_TRY IT_:
Please count the lines below that hold the word "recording" and give the count without any other text.

_THE DATA_:
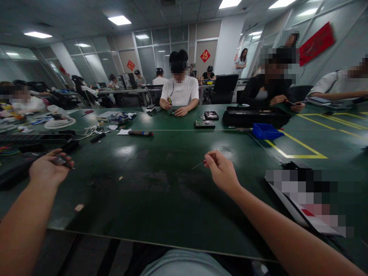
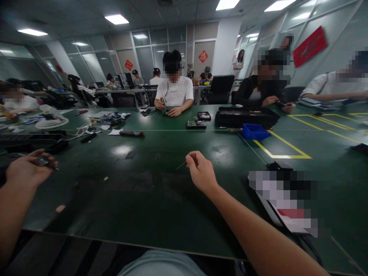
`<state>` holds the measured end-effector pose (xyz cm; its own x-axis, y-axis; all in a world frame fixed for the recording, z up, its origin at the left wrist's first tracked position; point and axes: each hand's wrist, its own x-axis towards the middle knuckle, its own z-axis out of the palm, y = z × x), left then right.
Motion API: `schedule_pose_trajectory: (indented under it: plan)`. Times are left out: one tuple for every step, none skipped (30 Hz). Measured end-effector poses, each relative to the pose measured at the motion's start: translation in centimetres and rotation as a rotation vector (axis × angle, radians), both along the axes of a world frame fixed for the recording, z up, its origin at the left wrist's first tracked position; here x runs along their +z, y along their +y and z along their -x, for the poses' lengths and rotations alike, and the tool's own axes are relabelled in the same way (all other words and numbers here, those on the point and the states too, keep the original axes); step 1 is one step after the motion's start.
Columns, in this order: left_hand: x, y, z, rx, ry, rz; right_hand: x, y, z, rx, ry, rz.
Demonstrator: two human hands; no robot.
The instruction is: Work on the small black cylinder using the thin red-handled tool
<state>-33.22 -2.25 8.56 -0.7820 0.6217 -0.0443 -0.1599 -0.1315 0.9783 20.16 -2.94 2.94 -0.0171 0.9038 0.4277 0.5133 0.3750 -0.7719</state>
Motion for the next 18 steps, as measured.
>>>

_YOUR RESPONSE_:
2